PROBLEM REQUIREMENTS ->
Report how many lines in the listing below include the word "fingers". Write nothing besides the number.

*** Block opens ***

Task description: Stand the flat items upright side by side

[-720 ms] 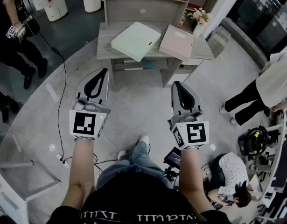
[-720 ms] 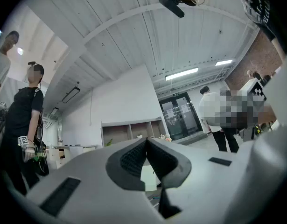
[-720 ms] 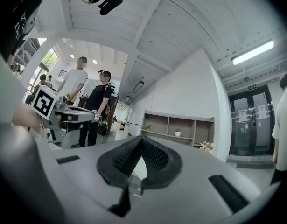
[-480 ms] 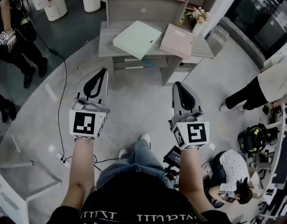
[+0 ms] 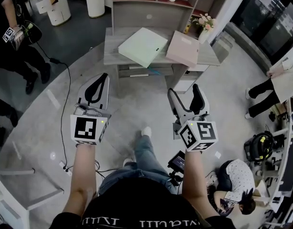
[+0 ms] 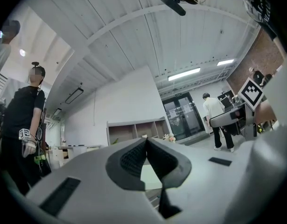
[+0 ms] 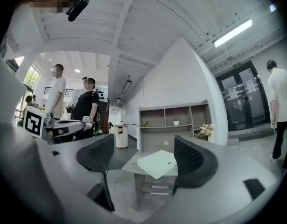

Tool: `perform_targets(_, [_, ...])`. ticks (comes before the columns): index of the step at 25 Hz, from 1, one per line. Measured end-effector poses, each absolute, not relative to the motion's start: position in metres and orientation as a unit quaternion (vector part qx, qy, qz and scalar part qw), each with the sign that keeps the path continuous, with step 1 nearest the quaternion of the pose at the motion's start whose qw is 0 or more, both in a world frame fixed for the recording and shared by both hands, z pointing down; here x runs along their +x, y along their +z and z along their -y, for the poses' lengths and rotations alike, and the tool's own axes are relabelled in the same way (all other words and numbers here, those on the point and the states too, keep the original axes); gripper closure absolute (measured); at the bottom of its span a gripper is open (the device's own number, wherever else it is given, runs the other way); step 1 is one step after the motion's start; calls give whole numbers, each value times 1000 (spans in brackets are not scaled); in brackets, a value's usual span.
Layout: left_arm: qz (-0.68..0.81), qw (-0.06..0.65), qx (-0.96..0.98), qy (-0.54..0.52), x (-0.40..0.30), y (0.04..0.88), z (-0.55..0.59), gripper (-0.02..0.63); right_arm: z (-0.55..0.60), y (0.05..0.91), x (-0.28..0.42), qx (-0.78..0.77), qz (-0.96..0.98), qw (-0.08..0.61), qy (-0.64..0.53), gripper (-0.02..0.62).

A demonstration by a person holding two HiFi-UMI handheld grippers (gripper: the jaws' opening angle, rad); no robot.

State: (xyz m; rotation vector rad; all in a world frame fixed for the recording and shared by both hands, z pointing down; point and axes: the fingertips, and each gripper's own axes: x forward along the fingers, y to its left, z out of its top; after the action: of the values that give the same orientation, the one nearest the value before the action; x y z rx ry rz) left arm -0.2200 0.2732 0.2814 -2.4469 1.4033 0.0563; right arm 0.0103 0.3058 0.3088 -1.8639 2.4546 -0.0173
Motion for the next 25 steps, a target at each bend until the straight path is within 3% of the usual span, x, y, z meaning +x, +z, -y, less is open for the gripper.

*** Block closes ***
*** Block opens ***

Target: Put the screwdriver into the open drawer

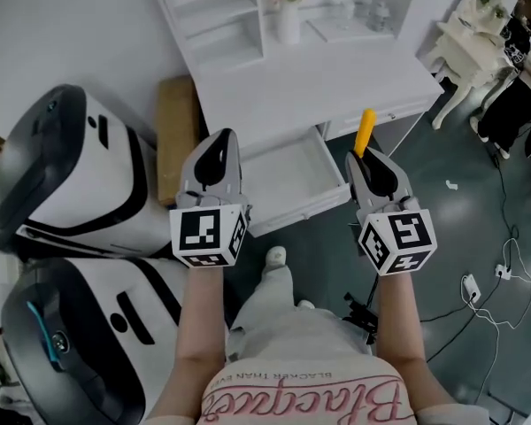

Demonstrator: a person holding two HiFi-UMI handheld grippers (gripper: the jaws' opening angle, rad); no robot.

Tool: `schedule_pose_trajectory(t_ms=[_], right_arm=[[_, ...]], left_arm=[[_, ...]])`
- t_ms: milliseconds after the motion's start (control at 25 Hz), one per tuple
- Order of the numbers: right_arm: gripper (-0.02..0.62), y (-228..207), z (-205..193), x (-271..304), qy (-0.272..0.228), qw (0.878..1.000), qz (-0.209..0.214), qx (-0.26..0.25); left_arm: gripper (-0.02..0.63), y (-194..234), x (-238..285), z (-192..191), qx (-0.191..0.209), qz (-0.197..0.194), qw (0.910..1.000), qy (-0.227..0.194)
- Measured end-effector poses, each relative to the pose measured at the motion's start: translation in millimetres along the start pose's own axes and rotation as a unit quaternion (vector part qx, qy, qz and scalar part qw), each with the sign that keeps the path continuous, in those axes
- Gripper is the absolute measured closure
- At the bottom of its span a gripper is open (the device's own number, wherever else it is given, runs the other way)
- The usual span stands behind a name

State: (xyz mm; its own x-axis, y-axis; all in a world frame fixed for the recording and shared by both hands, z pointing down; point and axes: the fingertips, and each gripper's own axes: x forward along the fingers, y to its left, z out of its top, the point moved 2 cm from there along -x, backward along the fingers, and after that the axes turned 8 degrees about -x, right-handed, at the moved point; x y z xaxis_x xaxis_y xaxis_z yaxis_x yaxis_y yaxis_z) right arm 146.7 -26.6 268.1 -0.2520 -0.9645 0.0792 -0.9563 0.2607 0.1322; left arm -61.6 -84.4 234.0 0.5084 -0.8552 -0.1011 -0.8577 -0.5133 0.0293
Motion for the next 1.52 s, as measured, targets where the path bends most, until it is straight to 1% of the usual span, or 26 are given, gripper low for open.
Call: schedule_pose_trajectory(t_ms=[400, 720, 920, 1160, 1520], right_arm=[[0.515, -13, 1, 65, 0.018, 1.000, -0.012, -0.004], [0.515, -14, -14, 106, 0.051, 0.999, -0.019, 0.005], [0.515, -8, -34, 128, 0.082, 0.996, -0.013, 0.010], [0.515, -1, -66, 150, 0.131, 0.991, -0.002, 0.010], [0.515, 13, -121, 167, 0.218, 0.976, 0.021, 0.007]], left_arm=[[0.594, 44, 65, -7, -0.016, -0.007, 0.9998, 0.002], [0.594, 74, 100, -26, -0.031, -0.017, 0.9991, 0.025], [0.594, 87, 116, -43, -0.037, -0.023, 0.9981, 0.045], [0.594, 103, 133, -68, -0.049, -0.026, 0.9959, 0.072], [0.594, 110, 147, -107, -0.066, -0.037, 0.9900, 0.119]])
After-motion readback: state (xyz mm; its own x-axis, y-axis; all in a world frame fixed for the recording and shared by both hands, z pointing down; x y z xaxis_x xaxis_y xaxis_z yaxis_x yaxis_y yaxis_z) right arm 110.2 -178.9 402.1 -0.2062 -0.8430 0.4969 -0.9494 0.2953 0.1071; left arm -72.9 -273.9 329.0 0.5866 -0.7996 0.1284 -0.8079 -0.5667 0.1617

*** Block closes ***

RESPONSE FOR THIS EXERCISE ->
2